Il est ici un peu chez lui. Hermann Maier a toujours chéri la versatile piste canadienne de Lake Louise. Une connivence qui avait déjà fait d'elle le théâtre de trois des vingt-trois succès en super-G de ce skieur unique. Et voilà qu'en ce dimanche 30 novembre, à l'aube d'une saison qu'il espère pleine de promesses, l'Autrichien est venu flirter à nouveau avec cette complice. S'offrant le premier super-G de l'hiver. Renouant avec la victoire qui lui avait tourné le dos depuis janvier 2006. Autant dire un bail pour celui qui a longtemps fait des podiums son pain quotidien. Et compte désormais 54 victoires en Coupe du monde.

Il est ici un peu chez lui et c'est comme si c'était écrit que Lake Louise sonnerait comme l'indispensable viatique. Et permettrait à celui qui aura 36 ans dans huit jours de donner encore corps à ses envies éternelles de sommets. De prolonger cette histoire d'amour sans fin entre ce champion d'exception et la compétition.

Sur un tracé assez direct, le double champion olympique de la discipline, malgré des douleurs dorsales, a su tirer et garder des lignes tendues, signant un chrono d'une minute 29 secondes et 84 centièmes, que personne n'est parvenu à améliorer. Bode Miller, plus rapide au premier intermédiaire, a perdu un ski et joué une fois de plus les funambules sur une spatule. Didier Cuche s'est hissé sur la troisième marche du podium, à 68 centièmes.

Pour Maier, cette victoire est d'autant plus savoureuse qu'elle confirme son obstination. A l'heure où certains le voyaient déjà sur le déclin, pour ne pas dire enterré, il a prouvé qu'il ne fallait jamais l'oublier. Que la passion a ses raisons que la raison ignore. Car c'est vraiment l'amour du ski qui guide cet Autrichien hors norme. Qui le pousse lorsqu'une petite voix aurait tendance à lui souffler de raccrocher. Il l'a avoué, cet été, il a hésité. «Quand il fait 30° et que tu dois chausser les skis, ce n'est pas facile. Je me demandais si j'allais encore trouver la force et la motivation pour ces sacrifices. Mais dès la première journée de ski, je me suis senti dans mon élément, j'étais heureux», a-t-il confié à L'Equipe lors de l'ouverture de la saison à Sölden, le mois dernier.

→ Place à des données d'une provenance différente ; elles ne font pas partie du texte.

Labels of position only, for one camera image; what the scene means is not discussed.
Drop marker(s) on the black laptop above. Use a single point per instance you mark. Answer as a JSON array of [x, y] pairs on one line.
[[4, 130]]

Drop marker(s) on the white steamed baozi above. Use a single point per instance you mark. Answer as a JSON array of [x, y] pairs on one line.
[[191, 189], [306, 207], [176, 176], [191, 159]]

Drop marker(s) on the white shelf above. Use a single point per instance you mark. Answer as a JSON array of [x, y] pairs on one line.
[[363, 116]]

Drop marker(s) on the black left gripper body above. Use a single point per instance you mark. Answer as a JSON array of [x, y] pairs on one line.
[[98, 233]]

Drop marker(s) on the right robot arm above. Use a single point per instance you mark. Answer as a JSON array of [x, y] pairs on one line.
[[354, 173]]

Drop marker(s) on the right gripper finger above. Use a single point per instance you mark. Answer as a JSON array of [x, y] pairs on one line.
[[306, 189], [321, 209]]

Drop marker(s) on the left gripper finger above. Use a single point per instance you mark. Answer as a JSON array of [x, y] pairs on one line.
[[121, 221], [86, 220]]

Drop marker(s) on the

Fort d'un nouvel équipementier - comme Miller et Cuche avant lui, il a quitté Atomic pour Head -, il se surprend lui-même à être encore dans le coup. «Quand je vois qu'à l'entraînement, je tiens le coup face aux jeunes, que je suis même peut-être plus fort qu'eux, ça me motive. De temps à autre, mon insouciance d'adolescent prend le dessus.» S'il a renoncé à briller en géant, lui le champion olympique de Nagano - sa piètre performance à Sölden l'a conforté dans cette idée -, il n'a de toute évidence pas perdu sa verve en super-G, la discipline de son cœur.

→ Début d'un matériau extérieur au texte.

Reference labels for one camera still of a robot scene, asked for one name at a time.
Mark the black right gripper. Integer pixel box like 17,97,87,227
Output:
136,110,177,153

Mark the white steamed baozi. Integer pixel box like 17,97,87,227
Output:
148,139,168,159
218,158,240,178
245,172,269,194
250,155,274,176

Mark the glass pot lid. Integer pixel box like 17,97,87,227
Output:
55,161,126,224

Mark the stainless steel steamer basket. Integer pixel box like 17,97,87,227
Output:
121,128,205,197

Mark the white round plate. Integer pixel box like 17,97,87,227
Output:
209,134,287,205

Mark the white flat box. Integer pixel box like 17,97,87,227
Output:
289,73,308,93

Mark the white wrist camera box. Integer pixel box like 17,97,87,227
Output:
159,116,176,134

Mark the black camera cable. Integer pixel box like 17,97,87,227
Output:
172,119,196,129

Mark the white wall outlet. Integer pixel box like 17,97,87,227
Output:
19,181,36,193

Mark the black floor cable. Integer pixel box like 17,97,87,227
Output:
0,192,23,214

Hermann Maier, c'est l'histoire sans fin d'un skieur qui fut d'abord Herminator, dans le rôle du «serial winner», enchaînant les succès de 1997 à 2001. Qui fut ensuite «Resurector», dans le rôle du survivant d'un accident de moto qui faillit lui coûter sa jambe droite, enchaînant encore les succès de 2003 à 2006. C'est désormais Hermann Maier, tout simplement, goûtant aux joies d'une maîtrise et d'une envie sans cesse renouvelées. Le champion est plus zen. Il le dit: «Parce qu'après avoir cherché à gagner tous les week-ends, je suis passé à autre chose. Des trophées, j'en ai plein mes armoires. J'ai compris que la victoire n'était plus un devoir pour moi.» Juste un plaisir.